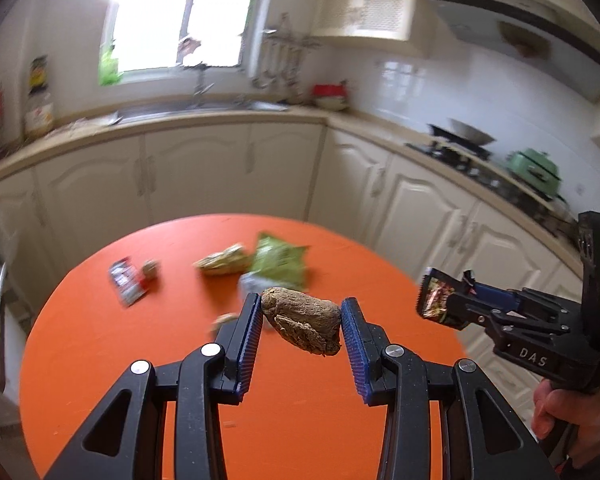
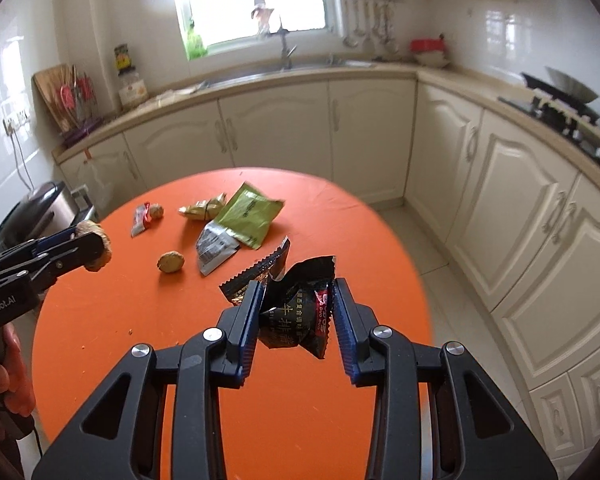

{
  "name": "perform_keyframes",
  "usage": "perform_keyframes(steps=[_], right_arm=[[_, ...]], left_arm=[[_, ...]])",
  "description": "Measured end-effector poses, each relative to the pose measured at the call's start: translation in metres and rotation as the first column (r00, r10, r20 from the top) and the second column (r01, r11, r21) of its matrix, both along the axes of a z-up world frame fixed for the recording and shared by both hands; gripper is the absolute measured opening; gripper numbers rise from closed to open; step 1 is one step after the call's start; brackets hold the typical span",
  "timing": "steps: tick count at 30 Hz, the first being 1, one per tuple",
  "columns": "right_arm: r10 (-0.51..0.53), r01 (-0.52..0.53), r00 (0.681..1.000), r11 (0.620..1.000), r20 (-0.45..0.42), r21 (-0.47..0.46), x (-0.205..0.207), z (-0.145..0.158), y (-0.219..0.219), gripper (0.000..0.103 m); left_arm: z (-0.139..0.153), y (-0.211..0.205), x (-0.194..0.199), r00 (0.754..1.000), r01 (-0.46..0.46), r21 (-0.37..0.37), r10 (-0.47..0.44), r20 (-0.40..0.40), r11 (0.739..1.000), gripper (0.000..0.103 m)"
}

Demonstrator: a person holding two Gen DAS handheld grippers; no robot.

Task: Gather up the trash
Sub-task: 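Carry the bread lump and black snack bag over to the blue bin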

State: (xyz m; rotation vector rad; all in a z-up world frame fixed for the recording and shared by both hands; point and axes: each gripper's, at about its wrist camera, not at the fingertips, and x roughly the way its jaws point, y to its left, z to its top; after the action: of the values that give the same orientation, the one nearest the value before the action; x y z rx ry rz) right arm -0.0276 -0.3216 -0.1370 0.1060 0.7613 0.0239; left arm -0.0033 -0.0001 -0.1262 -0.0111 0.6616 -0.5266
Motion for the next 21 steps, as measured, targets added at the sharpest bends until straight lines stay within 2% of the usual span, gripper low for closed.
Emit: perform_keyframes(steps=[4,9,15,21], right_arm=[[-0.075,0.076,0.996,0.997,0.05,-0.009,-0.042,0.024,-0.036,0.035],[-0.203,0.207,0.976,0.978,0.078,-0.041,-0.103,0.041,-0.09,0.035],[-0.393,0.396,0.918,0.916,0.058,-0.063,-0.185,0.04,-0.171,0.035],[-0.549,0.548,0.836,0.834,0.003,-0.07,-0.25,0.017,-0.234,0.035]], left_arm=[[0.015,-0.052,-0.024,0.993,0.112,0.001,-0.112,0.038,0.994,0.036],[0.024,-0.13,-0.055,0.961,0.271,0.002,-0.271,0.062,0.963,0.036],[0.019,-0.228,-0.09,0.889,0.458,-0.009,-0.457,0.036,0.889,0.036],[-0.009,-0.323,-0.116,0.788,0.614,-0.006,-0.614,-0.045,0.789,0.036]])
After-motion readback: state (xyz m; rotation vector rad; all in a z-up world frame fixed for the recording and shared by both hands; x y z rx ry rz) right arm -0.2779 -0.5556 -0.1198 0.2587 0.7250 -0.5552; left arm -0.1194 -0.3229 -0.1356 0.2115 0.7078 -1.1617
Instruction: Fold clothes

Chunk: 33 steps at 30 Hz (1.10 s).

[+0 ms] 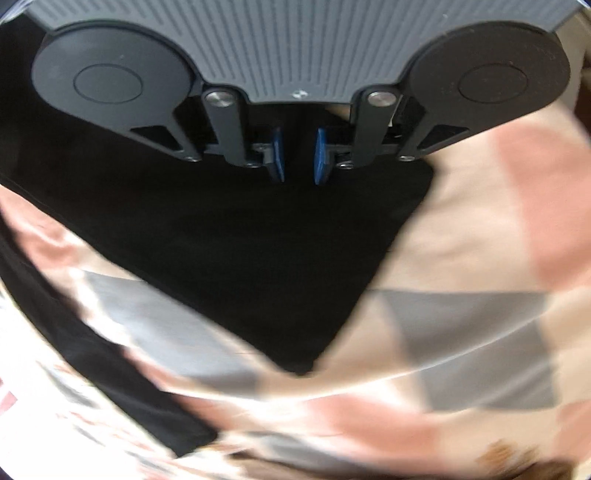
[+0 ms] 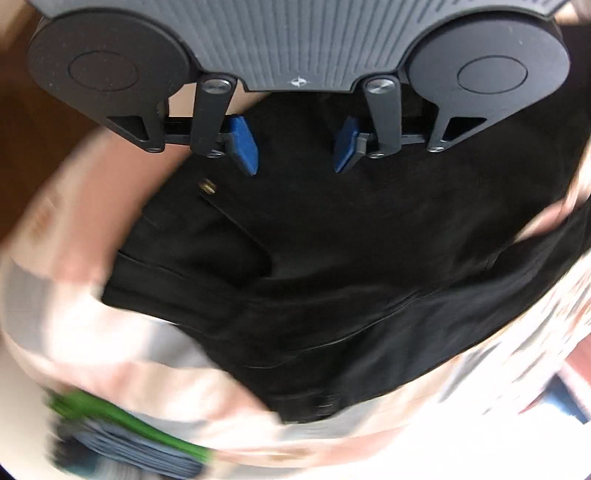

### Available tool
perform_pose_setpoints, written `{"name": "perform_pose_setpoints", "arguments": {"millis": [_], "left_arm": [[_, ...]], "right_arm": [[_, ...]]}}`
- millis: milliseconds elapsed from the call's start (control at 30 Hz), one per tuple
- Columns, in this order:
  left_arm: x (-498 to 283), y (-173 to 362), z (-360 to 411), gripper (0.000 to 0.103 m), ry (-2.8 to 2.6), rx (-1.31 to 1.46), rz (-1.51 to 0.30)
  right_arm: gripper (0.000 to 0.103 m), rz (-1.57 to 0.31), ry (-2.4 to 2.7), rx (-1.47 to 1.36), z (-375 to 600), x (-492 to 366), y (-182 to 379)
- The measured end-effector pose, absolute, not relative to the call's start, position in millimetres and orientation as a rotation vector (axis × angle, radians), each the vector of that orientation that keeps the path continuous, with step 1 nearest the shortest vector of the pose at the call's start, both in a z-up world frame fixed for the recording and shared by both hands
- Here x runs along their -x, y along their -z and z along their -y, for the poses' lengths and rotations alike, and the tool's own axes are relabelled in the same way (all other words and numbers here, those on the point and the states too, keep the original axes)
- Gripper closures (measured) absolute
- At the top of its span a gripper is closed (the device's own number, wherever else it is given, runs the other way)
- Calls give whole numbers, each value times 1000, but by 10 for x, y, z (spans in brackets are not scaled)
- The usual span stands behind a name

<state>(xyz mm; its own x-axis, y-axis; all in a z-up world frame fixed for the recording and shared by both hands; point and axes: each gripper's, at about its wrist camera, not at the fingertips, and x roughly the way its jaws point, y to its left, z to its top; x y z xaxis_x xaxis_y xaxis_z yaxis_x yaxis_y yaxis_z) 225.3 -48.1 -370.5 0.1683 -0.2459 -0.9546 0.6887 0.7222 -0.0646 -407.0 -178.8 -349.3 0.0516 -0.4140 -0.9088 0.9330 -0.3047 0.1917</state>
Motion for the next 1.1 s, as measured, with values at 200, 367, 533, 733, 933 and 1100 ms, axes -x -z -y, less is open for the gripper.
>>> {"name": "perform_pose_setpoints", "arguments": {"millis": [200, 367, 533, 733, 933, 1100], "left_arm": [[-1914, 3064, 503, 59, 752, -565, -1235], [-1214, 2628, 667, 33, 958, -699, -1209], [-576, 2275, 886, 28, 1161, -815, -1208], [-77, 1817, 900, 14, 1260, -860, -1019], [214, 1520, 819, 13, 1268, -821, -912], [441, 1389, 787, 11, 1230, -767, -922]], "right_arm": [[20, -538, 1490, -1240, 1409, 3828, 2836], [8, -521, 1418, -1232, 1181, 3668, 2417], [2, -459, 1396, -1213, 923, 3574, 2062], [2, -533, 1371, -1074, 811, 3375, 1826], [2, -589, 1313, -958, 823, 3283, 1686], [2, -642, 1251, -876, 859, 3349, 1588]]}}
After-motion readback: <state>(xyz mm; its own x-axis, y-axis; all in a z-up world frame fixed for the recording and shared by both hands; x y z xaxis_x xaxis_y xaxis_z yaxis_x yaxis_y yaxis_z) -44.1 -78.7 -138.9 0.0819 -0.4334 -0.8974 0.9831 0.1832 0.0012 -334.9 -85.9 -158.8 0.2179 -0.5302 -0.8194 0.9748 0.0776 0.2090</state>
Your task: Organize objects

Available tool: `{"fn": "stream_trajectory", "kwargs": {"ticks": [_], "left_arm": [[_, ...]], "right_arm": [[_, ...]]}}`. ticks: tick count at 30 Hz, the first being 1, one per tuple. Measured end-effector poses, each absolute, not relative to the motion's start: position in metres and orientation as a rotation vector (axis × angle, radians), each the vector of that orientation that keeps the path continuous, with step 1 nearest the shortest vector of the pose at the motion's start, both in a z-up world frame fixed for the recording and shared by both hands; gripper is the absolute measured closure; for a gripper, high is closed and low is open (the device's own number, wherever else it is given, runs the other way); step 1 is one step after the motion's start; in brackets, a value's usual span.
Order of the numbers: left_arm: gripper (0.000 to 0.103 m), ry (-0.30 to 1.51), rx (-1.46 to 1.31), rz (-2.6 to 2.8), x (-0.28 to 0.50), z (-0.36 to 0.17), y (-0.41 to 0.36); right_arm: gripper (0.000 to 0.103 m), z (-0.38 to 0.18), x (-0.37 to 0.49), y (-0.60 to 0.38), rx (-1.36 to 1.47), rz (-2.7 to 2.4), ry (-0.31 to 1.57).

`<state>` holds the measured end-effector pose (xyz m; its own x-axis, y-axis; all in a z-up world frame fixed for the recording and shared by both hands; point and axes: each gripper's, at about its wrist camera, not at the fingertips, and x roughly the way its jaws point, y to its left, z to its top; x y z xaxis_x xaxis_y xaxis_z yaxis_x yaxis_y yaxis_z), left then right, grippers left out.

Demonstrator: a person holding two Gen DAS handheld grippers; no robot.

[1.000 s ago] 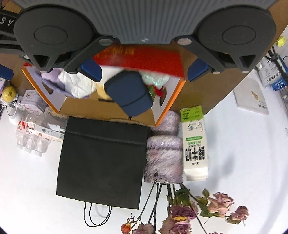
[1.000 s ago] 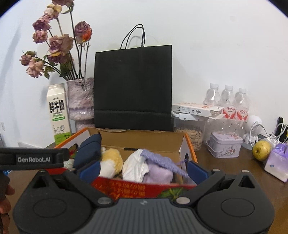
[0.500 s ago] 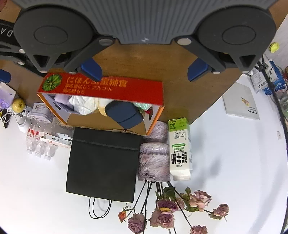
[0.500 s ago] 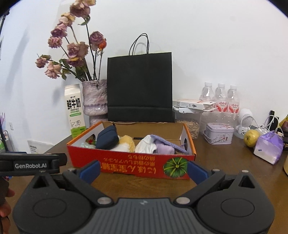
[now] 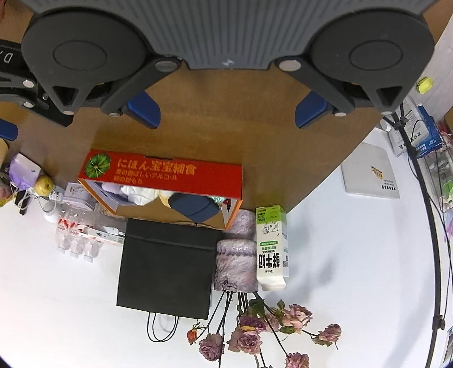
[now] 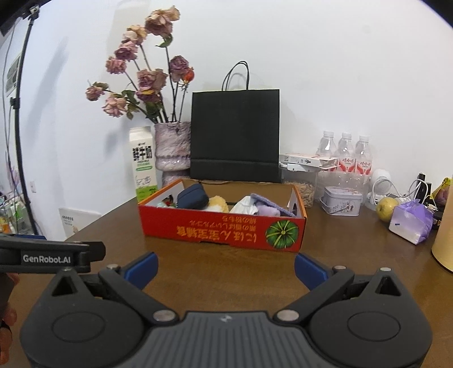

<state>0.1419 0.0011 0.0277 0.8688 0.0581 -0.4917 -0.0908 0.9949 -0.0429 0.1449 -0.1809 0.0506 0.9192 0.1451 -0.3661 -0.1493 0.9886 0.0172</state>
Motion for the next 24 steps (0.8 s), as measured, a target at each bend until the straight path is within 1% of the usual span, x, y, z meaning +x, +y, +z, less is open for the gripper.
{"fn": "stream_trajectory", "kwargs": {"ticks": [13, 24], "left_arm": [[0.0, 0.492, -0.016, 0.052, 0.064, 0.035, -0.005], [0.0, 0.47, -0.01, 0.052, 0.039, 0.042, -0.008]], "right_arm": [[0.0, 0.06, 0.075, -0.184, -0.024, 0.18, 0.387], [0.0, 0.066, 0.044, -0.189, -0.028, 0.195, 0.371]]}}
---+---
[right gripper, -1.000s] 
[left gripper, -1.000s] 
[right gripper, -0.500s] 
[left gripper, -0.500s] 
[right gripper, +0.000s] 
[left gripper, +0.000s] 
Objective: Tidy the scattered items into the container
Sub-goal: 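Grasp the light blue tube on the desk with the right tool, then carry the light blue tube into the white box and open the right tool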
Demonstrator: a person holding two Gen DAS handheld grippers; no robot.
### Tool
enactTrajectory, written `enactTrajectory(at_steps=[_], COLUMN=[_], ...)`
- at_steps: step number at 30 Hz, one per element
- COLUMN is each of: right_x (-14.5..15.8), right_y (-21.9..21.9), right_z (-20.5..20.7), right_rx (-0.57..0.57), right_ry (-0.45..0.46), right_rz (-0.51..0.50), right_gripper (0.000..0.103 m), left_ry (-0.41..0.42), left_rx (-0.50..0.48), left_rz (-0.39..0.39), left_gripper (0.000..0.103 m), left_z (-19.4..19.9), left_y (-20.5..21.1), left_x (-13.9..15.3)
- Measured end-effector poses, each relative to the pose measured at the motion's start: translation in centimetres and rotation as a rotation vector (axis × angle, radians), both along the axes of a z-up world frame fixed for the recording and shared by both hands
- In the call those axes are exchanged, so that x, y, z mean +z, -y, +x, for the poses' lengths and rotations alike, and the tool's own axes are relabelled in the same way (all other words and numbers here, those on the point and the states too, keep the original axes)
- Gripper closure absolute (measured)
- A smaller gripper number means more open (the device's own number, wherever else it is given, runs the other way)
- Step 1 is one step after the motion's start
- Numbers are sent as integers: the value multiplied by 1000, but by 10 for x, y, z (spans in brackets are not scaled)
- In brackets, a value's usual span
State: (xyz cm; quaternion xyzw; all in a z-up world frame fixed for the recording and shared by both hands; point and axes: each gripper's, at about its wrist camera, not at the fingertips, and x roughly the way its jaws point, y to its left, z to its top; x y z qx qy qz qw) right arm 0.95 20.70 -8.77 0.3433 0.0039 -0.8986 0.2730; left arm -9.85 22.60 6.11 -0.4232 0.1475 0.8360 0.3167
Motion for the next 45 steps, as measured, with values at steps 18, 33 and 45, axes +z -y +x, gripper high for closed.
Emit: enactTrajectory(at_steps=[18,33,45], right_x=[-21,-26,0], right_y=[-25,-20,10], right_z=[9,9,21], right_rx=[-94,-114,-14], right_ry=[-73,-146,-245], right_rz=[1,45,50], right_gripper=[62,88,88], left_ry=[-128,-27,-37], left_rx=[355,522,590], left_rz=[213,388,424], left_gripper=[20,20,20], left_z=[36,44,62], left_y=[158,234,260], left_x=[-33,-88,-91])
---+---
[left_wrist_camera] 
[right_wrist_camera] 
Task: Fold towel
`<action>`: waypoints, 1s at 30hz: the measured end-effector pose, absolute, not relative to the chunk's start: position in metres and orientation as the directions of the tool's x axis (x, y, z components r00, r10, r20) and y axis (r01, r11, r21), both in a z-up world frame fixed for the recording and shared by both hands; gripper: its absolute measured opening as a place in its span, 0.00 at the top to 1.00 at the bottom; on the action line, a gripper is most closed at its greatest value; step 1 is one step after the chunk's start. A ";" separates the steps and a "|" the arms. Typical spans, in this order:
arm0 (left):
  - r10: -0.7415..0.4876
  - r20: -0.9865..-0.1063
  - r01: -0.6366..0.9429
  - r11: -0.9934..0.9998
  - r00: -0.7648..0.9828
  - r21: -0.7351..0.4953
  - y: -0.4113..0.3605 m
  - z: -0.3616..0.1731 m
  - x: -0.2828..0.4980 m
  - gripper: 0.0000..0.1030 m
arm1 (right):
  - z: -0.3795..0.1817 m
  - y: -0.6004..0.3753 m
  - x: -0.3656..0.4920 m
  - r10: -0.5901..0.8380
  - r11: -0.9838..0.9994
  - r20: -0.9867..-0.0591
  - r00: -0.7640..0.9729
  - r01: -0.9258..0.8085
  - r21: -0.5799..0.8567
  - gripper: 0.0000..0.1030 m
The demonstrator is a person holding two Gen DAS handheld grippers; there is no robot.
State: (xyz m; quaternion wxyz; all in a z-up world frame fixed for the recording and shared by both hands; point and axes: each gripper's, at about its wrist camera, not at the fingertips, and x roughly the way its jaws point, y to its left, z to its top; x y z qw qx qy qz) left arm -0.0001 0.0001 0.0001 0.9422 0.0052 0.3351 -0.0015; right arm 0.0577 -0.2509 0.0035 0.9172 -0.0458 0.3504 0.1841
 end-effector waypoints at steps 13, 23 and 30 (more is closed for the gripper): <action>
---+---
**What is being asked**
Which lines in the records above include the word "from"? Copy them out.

**Solved exercise**
  "description": "Measured end-effector poses, each relative to the pose measured at the call's start: translation in metres and rotation as the first column (r00, r10, r20 from the top) and the second column (r01, r11, r21) of its matrix, both along the axes of a z-up world frame fixed for the recording and shared by both hands; gripper is the absolute measured opening; gripper numbers rise from closed to open; step 1 is one step after the call's start; brackets hold the typical span",
- millis: milliseconds elapsed from the call's start (control at 30 Hz), one per tuple

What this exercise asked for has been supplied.